GHC/As a library (up to 6.8)

From HaskellWiki
< GHC
Revision as of 18:26, 1 December 2007 by Gwern (talk | contribs) (→‎Initialization: 6.8 update)
Jump to navigation Jump to search
The printable version is no longer supported and may have rendering errors. Please update your browser bookmarks and please use the default browser print function instead.

Using GHC as a library

In GHC 6.5 and subsequently you can import GHC as a Haskell library, which lets you write a Haskell program that has access to all of GHC.

This page is a place for everyone to add

  • Notes about how to get it working
  • Comments about the API
  • Suggestions for improvement

and so on.

More documentation is available on the GHC wiki: http://cvs.haskell.org/trac/ghc/wiki/Commentary/Compiler/API

Getting started

You'll need a version of GHC (at least 6.5) that supports the GHC API. The GHC download page offers stable releases and development versions; you can also use CVS (instructions) or darcs (e.g., darcs get --partial http://darcs.haskell.org/ghc).

To use the GHC API you say

import GHC

Doing this imports the module GHC from the package ghc.
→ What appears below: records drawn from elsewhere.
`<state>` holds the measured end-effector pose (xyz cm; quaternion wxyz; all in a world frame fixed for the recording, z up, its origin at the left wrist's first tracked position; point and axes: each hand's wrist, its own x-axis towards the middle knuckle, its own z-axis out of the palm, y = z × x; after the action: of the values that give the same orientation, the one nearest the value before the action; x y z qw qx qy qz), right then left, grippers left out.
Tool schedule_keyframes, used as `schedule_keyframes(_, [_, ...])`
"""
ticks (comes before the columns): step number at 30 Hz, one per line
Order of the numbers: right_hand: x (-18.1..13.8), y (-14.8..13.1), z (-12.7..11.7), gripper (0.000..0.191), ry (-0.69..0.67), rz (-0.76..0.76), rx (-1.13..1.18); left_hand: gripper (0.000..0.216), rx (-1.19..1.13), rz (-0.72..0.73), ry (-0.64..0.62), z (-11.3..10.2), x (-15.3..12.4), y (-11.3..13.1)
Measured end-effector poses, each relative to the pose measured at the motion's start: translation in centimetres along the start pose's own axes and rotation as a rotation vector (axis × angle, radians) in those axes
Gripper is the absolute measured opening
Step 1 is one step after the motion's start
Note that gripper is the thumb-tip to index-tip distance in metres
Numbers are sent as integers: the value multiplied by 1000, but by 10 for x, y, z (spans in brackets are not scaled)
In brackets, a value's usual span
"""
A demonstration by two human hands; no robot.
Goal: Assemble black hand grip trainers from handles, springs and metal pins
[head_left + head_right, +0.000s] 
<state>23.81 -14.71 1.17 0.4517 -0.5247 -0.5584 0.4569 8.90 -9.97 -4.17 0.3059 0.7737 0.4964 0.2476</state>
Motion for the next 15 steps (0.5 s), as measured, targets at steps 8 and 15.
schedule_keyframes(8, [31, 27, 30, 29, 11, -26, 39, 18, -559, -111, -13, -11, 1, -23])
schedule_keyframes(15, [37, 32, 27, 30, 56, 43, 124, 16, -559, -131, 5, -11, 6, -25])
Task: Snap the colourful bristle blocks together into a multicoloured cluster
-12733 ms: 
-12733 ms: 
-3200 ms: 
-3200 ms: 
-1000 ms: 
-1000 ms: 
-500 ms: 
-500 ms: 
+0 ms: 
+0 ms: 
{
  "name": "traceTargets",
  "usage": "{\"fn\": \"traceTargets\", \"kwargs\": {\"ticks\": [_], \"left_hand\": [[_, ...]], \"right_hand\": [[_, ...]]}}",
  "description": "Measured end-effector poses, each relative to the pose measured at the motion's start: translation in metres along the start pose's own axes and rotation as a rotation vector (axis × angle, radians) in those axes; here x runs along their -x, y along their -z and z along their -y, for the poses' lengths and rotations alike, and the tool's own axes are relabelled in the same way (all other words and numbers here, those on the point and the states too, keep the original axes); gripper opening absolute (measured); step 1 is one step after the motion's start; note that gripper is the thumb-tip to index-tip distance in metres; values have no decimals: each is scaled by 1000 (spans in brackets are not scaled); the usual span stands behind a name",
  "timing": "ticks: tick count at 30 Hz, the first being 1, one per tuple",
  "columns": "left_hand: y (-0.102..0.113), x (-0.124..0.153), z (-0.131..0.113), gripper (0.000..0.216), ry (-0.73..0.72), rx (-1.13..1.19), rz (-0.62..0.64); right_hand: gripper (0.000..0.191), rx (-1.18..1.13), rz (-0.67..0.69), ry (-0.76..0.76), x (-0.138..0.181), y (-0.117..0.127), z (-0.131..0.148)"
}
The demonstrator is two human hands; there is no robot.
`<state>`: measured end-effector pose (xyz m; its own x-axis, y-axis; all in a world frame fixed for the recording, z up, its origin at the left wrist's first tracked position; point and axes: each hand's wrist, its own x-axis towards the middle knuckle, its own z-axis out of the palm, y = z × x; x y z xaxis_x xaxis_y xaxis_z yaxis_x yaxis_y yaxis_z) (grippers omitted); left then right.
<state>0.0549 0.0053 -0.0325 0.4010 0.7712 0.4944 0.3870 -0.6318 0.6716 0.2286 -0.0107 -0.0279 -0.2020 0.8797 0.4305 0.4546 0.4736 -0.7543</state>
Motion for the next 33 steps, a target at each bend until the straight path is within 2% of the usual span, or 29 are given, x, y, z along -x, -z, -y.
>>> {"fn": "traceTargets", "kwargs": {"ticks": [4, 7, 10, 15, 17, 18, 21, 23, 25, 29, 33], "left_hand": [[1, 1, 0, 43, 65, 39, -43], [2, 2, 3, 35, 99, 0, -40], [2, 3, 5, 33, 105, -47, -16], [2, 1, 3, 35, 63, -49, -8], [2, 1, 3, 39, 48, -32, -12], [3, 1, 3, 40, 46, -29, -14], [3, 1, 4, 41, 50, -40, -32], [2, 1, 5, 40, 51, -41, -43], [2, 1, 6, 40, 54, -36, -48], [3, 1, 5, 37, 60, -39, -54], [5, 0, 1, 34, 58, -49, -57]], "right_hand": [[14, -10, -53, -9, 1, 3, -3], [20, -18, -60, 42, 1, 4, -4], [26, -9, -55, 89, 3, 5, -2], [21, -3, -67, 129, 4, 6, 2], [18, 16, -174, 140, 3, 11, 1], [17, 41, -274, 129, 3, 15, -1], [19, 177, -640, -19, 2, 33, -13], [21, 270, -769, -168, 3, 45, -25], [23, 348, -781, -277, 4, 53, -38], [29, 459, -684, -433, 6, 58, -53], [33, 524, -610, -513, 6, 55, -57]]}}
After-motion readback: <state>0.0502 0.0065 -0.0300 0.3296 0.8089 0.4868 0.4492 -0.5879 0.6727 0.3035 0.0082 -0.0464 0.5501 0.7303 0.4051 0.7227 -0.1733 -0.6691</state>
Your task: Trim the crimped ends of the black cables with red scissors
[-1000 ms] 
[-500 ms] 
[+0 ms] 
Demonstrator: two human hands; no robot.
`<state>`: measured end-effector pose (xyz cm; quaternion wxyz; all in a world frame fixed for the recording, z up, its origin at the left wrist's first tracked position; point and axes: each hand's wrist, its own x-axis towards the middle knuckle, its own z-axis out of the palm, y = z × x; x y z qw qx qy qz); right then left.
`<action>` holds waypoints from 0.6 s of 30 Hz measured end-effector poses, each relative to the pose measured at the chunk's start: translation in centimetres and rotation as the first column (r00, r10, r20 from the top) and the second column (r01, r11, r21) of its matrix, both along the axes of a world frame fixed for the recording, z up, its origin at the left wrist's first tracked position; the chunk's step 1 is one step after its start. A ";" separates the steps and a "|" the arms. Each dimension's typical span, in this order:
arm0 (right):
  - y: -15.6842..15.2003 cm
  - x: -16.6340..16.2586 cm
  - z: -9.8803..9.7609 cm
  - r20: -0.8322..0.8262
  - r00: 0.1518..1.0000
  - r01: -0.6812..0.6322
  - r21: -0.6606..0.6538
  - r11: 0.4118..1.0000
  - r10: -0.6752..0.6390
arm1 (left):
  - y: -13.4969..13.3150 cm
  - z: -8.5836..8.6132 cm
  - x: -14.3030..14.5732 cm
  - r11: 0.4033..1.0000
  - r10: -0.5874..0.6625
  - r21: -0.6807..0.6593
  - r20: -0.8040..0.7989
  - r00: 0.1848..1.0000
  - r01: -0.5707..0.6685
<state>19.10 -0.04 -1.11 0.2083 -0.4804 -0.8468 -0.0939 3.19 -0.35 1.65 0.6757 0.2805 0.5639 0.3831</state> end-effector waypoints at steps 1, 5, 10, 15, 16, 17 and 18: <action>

This module exports the "GHC API", which is still in a state of flux. Currently it's not even Haddock-documented. You can see the source code (somewhat documented). There are also other modules of interest as you do more special things.

Here's an example main program that does it Media:Main.hs (good for GHC 6.6). You need to manually change the value of myGhcRoot to point to your GHC directory.

To compile Media:Main.hs, you have to turn on the flag "-package ghc", e.g.

  ghc -package ghc Main.hs

Common use cases and functions

Assumes GHC 6.6.

Default exception handling

If you don't handle exceptions yourself, you are recommended to wrap all code inside the wrapper:

defaultErrorHandler :: DynFlags -> IO a -> IO a
DynFlags.defaultDynFlags :: DynFlags

This catches exceptions and prints out exception details and exits your program with exit code 1.

Example:

import GHC
import DynFlags(defaultDynFlags)

main = defaultErrorHandler defaultDynFlags $ do
         {-
            stuff in the following subsections
         -}

You do not have to use defaultDynFlags, but it's the easiest starting point.

Initialization

First create a session:

newSession :: GhcMode         -- BatchCompile | Interactive | MkDepend | ...
           -> Maybe FilePath  -- GHC installation directory
           -> IO Session      -- your session; you will need it
The path to your GHC installation directory (e.g., /usr/local/lib/ghc-6.6) is in practice mandatory, even though in theory marked as optional. Also, in 6.8, the type signature of newSession changed to be simply
newSession :: Maybe FilePath -> IO Session
; the FilePath is still not actually optional.

The session is configurable by dynamic flags (GHC dynamic flags plus session state; think -O2, -fvia-C, -fglasgow-exts, -package). This can be done with:

getSessionDynFlags :: Session -> IO DynFlags
setSessionDynFlags :: Session
                   -> DynFlags
                   -> IO [PackageId]  -- important iff dynamic-linking
parseDynamicFlags :: DynFlags  -- old flags
                  -> [String]  -- e.g., all or part of getArgs
                  -> IO (DynFlags, [String])  -- new flags, unknown args

The DynFlags record has a gazillion fields; ask ghci to show all of them. You can change them by hand, or use the parser (which implements the GHC command line format and does the Right Thing). But there is one you must note:

data DynFlags = DynFlags { ...,
    hscTarget :: HscTarget }    -- HscC | HscAsm | HscInterpreted | ...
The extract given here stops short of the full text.